The Fed May Change The Guidance, The Outcome Will Be The Same

Includes: SPY
by: Evariste Lefeuvre


Regardless of Moody's says about the fiscal cliff and despite the proximity of the Presidential election, the Fed could announce a new asset purchase program (Large-Scale Asset Purchase or LSAP) if they see fit. August's NFP data was disappointing, but not gloomy enough to clear the way for another QE. A new LSAP remains highly likely though.

Below, I discuss what a new LSAP could look like. Policy makers are willing to provide stimulus without:

1. committing themselves with future decisions;

2. skewing the allocation of credit within the private sector.

Constraint 1: The problem with previous LSAP programs is that their broad characteristics were set in upfront. By stating a specific amount and a timetable for LSAPs upfront, the FOMC appeared to commit itself to a future course of action. One way of reducing constraints for future action is to be less specific on the duration of the program and amount involved. The Fed would have to be very responsive to the economic/financial environment rather than committed to the full implementation of a pre-announced program. According to John Williams, President of the Fed of San Francisco:

I think we should be moving towards what I call an open - what we call an open ended approach. Basically saying instead of here's a certain amount over a certain period of time-- that we will be-- purchasing assets at a certain rate. We expect to continue to do that for some time. But then allow us to adjust both the rate at which we purchase and of the amount which we purchase based on the economic conditions. I mean a basic principle good monetary policy is you adjust policy based on what's happening in the economy and the outlook. (See here for the full transcript).

Constraint 2: The Fed may have gradually slowed the pace and abandoned the MBS purchase program of its QE1 because of the credit implications. According to the recent Minutes, "some participants expressed concerns about the effects of additional asset purchases on trading conditions in markets related to Treasury securities and agency MBS." Yet, it is well documented that QE1 was much more efficient than QE2 in lowering MBS risk premia. MBS yields are much more sensitive to direct buying than to an expected impact from lower UST. There was talk of more Fed MBS buying earlier this summer.

It looks like the Fed is much more concerned by the first constraint. This increases the odds for a LSAPs based on an open ended approach.

Through which channels will the economy be impacted?

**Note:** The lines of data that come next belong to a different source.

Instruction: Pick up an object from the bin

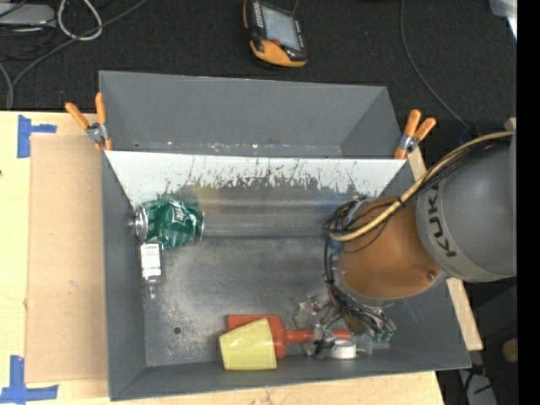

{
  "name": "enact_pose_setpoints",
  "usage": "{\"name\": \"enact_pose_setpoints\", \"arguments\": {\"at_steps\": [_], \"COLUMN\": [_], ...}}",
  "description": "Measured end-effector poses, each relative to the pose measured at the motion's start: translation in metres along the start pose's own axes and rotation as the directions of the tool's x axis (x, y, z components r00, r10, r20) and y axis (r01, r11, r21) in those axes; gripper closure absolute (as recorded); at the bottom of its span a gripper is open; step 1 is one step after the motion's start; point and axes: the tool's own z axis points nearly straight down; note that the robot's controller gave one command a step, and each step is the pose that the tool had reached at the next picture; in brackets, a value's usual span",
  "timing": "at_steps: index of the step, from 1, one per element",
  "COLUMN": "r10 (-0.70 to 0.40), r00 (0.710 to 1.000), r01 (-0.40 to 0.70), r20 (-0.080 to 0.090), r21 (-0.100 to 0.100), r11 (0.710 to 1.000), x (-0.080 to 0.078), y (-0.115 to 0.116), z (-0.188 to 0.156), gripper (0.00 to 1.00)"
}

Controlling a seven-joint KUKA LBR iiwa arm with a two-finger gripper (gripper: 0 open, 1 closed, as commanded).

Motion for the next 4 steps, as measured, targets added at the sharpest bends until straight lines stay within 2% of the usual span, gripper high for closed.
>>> {"name": "enact_pose_setpoints", "arguments": {"at_steps": [1,2,3,4], "r10": [-0.003,-0.002,-0.003,-0.003], "r00": [1.0,1.0,1.0,1.0], "r01": [0.003,0.002,0.003,0.003], "r20": [0.0,-0.01,-0.006,-0.004], "r21": [-0.001,-0.005,-0.003,-0.003], "r11": [1.0,1.0,1.0,1.0], "x": [-0.001,0.002,0.001,0.001], "y": [0.002,0.003,0.003,0.003], "z": [0.0,-0.021,-0.054,-0.072], "gripper": [1.0,1.0,1.0,1.0]}}
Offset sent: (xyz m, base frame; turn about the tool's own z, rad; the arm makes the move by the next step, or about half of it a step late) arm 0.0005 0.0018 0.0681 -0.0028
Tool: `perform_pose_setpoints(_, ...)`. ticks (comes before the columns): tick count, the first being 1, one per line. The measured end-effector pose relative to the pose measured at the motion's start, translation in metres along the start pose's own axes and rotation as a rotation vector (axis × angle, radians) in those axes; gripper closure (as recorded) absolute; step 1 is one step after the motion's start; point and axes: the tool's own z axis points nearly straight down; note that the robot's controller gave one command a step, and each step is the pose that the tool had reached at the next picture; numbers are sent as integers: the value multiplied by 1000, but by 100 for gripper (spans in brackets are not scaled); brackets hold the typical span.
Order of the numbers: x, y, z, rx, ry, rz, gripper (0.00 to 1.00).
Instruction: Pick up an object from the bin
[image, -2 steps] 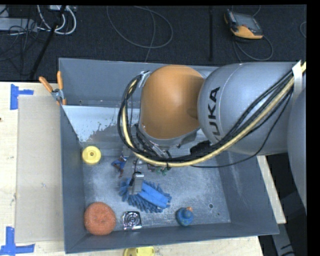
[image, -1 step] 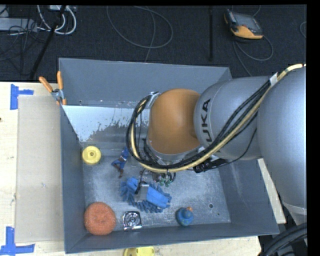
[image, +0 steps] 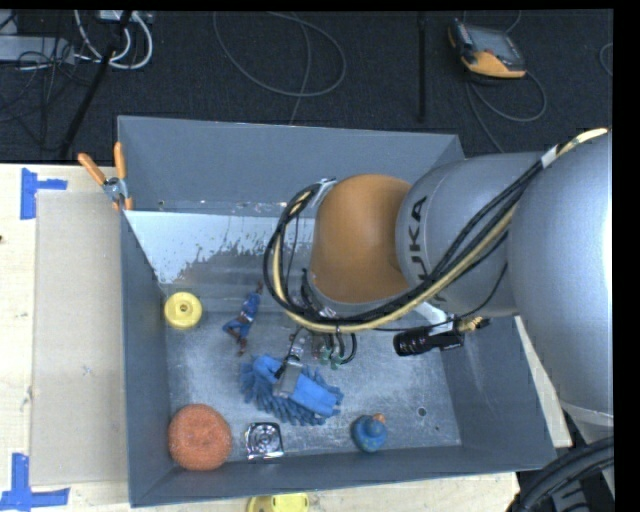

  1. The signaling channel (low rates for a long period of time - even though it implies doubt about the ability of the economy to fully recover). But do we really need bond purchases for that?
  1. The "preferred habitat channel" through which lower supply of Treasuries combined with a stable demand of constrained investors increases bond prices. Empirical evidence is not clear cut on this.
  1. A duration channel that brings investors to buy equivalent duration assets once their treasuries have been sold.

What will happen?

If the Fed goes for an open-ended program, the balance sheet of the Fed will sharply increase. The odds for a lower USD are high.

As USD and Long term rates are negatively correlated (see chart above), this could lead to lower bond prices especially since ongoing improvement in the news flow will drive bond yields upward (chart below).

The Fed move may also drive portfolio arbitrage in favor of stocks.

The outperformance of US stocks may come to an end … at last.

Oil and commodity prices will increase, which will raise gasoline prices. This will be most difficult for consumers whose wages grew 0.0% month-over-month in August.

Regardless of whether the Lame-Duck/Bipartisan Congress will be able to cooperate to avoid a fiscal cliff, fiscal policy will become contractionary next year, which is bad news all around.

Disclosure: I have no positions in any stocks mentioned, and no plans to initiate any positions within the next 72 hours. I wrote this article myself, and it expresses my own opinions. I am not receiving compensation for it (other than from Seeking Alpha). I have no business relationship with any company whose stock is mentioned in this article.